Population (2022-12-31)
- • Total: 984
- • Density: 37/km^{2} (96/sq mi)
- Time zone: UTC+01:00 (CET)
- • Summer (DST): UTC+02:00 (CEST)
- Postal codes: 67819
- Dialling codes: 06358
- Vehicle registration: KIB
- Website: www.kriegsfeld.de

= Kriegsfeld =

Kriegsfeld is a municipality in the Donnersbergkreis district, in Rhineland-Palatinate, Germany.

==Geography==
Kriegsfeld is located in Rhenish-Hessian Switzerland, a part of the North Palatine Uplands. The Kriegsbach flows through the village.
It borders the municipalities of Mörsfeld, Wendelsheim, Nieder-Wiesen, Offenheim, Oberwiesen, Kirchheimbolanden, Ruppertsecken, Gerbach and Gaugrehweiler.

==History==
Kriegsfeld was first mentioned as Chrichesfeld in the Codex Eberhardi of Fulda Abbey in October 900. In the early middle ages it belonged to the Duchy of Franconia. Kriegsfeld and neighbouring Mörsfeld are said to be two of the oldest settlements in the area. After the Franconian Gauverfassung was disbanded around 1100 several duchies, margraviates and other Independent territories formed.

Kriegsfeld, along with 24 other villages on both sides of the Alsenz river came under the rule of the Raugraves. For 200 years they were the sole rulers over Kriegsfeld. In the 13th century it was split in two.
In 1376 the Counts of Bolanden and Rupert I owned half the village. The other half was given to Frederick I in 1457. In 1579 all of Kriegsfeld became part of the Electoral Palatinate and was administered from Alzey. It is not known where the boundary between the two parts of the village was situated.

After the War of the First Coalition Kriegsfeld was occupied and later annexed by France with the Treaty of Campo Formio in 1797. From 1798 to 1814 it belonged to the French Departement du Mont-Tonnerre. After the Congress of Vienna the region was first given to Austria (1815) and later to Bavaria (1816).
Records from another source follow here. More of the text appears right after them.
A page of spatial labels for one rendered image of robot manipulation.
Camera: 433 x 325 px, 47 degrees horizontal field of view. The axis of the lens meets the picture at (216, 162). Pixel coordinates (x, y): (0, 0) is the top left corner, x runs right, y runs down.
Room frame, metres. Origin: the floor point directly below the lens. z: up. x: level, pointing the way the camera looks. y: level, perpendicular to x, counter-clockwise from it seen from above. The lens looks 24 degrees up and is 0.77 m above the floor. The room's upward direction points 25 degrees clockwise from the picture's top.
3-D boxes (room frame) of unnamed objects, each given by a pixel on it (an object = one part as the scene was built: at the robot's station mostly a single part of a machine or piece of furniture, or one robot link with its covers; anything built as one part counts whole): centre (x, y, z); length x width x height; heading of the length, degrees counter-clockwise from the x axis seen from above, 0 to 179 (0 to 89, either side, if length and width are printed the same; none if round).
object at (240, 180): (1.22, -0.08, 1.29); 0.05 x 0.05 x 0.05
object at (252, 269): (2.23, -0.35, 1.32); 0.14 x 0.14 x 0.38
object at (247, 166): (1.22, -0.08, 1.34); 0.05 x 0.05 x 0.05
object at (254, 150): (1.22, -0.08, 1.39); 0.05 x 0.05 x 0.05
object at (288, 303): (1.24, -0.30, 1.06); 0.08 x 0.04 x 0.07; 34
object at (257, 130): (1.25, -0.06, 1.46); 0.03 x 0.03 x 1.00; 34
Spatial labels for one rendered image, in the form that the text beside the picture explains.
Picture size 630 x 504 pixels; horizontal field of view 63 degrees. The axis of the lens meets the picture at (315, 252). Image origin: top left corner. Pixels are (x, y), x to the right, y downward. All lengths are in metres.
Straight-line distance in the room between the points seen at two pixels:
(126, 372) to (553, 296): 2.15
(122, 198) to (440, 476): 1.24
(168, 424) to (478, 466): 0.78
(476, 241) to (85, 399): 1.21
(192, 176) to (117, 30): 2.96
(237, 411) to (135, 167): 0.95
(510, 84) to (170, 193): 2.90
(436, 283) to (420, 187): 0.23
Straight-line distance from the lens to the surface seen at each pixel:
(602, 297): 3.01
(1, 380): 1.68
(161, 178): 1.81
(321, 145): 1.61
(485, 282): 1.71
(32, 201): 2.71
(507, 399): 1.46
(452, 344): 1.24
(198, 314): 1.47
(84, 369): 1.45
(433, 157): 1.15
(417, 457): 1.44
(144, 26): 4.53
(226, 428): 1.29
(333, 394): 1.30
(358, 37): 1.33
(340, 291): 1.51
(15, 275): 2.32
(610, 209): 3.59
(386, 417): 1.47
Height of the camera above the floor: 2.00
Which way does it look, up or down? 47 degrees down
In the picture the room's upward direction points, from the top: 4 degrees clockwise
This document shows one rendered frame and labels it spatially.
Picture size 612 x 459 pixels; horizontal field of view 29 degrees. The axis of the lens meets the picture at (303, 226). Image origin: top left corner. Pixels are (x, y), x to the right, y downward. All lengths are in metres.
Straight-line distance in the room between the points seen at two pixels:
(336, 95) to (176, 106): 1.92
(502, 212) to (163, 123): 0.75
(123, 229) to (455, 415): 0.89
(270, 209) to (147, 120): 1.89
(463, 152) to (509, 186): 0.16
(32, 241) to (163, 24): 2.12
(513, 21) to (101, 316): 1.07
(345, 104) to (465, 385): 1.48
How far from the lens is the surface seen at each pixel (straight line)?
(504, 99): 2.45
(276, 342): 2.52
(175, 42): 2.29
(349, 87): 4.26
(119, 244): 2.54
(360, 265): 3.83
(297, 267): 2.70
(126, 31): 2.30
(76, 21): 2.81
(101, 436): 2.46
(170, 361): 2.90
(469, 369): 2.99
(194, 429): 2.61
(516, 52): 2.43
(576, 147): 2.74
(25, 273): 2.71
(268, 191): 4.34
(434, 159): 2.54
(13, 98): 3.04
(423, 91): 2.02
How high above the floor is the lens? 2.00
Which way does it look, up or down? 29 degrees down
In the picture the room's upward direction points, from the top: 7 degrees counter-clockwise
After World War II Kriegsfeld became part of Rhineland-Palatinate (1946). Since 1969 it belongs to the Donnersbergkreis district.
In 2000 Kriegsfeld celebrated its 1100-year jubilee.

==Politics==
===Council===
The village council is composed of 16 members who were elected in a personalized proportional representation in the local elections on June 9, 2024, and the honorary mayor as chairman.

===Heraldry===
The coat of arms shows a knight holding a wreath in his right hand.
It is based on a seal from 1622.
The knight (or warrior) can be seen as a folk etymological interpretation of the villages name (Krieg = war). The tincture is influenced by heraldrist Otto Hupp and arbitrary.
An alternative interpretation of the old seal is, that it shows a miner in a miner's apron holding a lamp. Extensive quicksilver mining took place in Kriesfeld in the 17th and 18th century, making it a mining community at the time. It was granted by the Bavarian Ministry of the Interior on the 15th March 1926.

==Religion==
There are a catholic and a protestant church in Kriegsfeld.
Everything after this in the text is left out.